The entries below must be restated word for word.

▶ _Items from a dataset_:
......

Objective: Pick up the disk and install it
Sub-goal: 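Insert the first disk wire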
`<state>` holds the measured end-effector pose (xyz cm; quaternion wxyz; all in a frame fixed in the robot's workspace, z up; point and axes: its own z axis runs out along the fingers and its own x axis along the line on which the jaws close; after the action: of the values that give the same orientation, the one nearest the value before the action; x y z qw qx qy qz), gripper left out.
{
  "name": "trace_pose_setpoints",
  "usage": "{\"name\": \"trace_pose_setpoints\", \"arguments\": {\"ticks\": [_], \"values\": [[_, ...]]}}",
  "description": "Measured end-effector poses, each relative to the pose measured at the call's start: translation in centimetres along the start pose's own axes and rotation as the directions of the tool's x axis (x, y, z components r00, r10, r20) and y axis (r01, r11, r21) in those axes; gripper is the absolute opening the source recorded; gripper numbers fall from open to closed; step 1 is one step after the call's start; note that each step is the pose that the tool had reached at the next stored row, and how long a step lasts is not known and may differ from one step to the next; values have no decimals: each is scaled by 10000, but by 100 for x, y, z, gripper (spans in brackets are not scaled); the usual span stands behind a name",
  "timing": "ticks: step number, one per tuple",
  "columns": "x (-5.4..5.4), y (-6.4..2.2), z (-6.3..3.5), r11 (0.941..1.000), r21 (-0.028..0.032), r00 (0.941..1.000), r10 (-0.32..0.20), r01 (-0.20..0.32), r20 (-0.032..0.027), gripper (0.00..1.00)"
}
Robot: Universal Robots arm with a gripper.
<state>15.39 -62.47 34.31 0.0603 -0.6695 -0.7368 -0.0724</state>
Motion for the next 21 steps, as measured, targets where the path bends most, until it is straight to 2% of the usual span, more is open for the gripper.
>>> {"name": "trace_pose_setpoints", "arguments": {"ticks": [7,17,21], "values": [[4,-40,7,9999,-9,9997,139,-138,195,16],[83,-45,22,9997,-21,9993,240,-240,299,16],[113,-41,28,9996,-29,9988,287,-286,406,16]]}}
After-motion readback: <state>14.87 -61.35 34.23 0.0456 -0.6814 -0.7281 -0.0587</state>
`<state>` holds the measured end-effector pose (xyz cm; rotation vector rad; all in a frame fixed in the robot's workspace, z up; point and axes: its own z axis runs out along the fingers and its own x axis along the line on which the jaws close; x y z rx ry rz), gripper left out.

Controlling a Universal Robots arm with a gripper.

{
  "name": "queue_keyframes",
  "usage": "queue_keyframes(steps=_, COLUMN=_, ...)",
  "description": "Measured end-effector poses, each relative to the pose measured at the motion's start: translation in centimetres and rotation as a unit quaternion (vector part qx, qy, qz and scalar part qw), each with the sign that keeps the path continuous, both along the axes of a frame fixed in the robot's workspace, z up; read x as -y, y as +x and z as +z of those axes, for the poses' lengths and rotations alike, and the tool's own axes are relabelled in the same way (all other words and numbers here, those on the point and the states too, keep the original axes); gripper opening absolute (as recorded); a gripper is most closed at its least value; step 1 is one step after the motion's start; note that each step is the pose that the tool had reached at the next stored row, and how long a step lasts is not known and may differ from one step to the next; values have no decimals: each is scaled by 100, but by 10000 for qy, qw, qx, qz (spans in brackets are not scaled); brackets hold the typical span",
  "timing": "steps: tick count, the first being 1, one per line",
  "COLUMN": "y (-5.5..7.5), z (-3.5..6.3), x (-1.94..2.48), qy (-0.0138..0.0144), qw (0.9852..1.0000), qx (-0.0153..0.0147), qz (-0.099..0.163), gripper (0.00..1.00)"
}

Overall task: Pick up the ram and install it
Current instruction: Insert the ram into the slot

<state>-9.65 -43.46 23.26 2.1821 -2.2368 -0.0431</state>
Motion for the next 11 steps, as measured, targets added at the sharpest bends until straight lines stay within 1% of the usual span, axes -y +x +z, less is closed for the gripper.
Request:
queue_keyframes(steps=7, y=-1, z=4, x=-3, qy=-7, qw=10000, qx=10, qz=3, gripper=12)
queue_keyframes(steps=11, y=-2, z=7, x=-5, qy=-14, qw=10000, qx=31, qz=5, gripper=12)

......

▶ _Task solution_:
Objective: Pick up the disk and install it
Sub-goal: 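Insert the first disk wire
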`<state>` holds the measured end-effector pose (xyz cm; quaternion wxyz; all in a frame fixed in the robot's workspace, z up; point and axes: its own z axis runs out along the fingers and its own x axis along the line on which the jaws close; after the action: of the values that give the same orientation, the one nearest the value before the action; x y z qw qx qy qz), gripper left out.
{
  "name": "trace_pose_setpoints",
  "usage": "{\"name\": \"trace_pose_setpoints\", \"arguments\": {\"ticks\": [_], \"values\": [[_, ...]]}}",
  "description": "Measured end-effector poses, each relative to the pose measured at the call's start: translation in centimetres along the start pose's own axes and rotation as the directions of the tool's x axis (x, y, z components r00, r10, r20) and y axis (r01, r11, r21) in those axes; gripper is the absolute opening the source recorded; gripper numbers fall from open to closed; step 1 is one step after the call's start; note that each step is the pose that the tool had reached at the next stored row, and how long a step lasts is not known and may differ from one step to the next; values have no decimals: each is scaled by 10000, but by 100 for x, y, z, gripper (spans in brackets are not scaled); the usual span stands behind a name",
  "timing": "ticks: step number, one per tuple",
  "columns": "x (-5.4..5.4), y (-6.4..2.2), z (-6.3..3.5), r11 (0.941..1.000), r21 (-0.028..0.032), r00 (0.941..1.000), r10 (-0.32..0.20), r01 (-0.20..0.32), r20 (-0.032..0.027), gripper (0.00..1.00)"
}
Robot: Universal Robots arm with a gripper.
<state>15.39 -62.47 34.31 0.0603 -0.6695 -0.7368 -0.0724</state>
Motion for the next 21 steps, as measured, targets where the path bends most, until it is straight to 2% of the usual span, more is open for the gripper.
>>> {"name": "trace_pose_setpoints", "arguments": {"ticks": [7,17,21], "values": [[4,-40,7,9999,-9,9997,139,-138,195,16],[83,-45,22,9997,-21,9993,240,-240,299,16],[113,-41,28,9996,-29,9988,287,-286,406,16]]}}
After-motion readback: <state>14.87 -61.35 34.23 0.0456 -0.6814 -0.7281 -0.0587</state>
`<state>` holds the measured end-effector pose (xyz cm; rotation vector rad; all in a frame fixed in the robot's workspace, z up; point and axes: its own z axis runs out along the fingers and its own x axis along the line on which the jaws close; x y z rx ry rz), gripper left out.

Controlling a Universal Robots arm with a gripper.

{
  "name": "queue_keyframes",
  "usage": "queue_keyframes(steps=_, COLUMN=_, ...)",
  "description": "Measured end-effector poses, each relative to the pose measured at the motion's start: translation in centimetres and rotation as a unit quaternion (vector part qx, qy, qz and scalar part qw), each with the sign that keeps the path continuous, both along the axes of a frame fixed in the robot's workspace, z up; read x as -y, y as +x and z as +z of those axes, for the poses' lengths and rotations alike, and the tool's own axes are relabelled in the same way (all other words and numbers here, those on the point and the states too, keep the original axes); gripper opening absolute (as recorded); a gripper is most closed at its least value; step 1 is one step after the motion's start; note that each step is the pose that the tool had reached at the next stored row, and how long a step lasts is not known and may differ from one step to the next; values have no decimals: each is scaled by 100, but by 10000 for qy, qw, qx, qz (spans in brackets are not scaled); brackets hold the typical span",
  "timing": "steps: tick count, the first being 1, one per line",
  "COLUMN": "y (-5.5..7.5), z (-3.5..6.3), x (-1.94..2.48), qy (-0.0138..0.0144), qw (0.9852..1.0000), qx (-0.0153..0.0147), qz (-0.099..0.163), gripper (0.00..1.00)"
}

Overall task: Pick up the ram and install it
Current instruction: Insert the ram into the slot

<state>-9.65 -43.46 23.26 2.1821 -2.2368 -0.0431</state>
Motion for the next 11 steps, as measured, targets added at the sharpest bends until straight lines stay within 1% of the usual span, axes -y +x +z, less is closed for the gripper.
Request:
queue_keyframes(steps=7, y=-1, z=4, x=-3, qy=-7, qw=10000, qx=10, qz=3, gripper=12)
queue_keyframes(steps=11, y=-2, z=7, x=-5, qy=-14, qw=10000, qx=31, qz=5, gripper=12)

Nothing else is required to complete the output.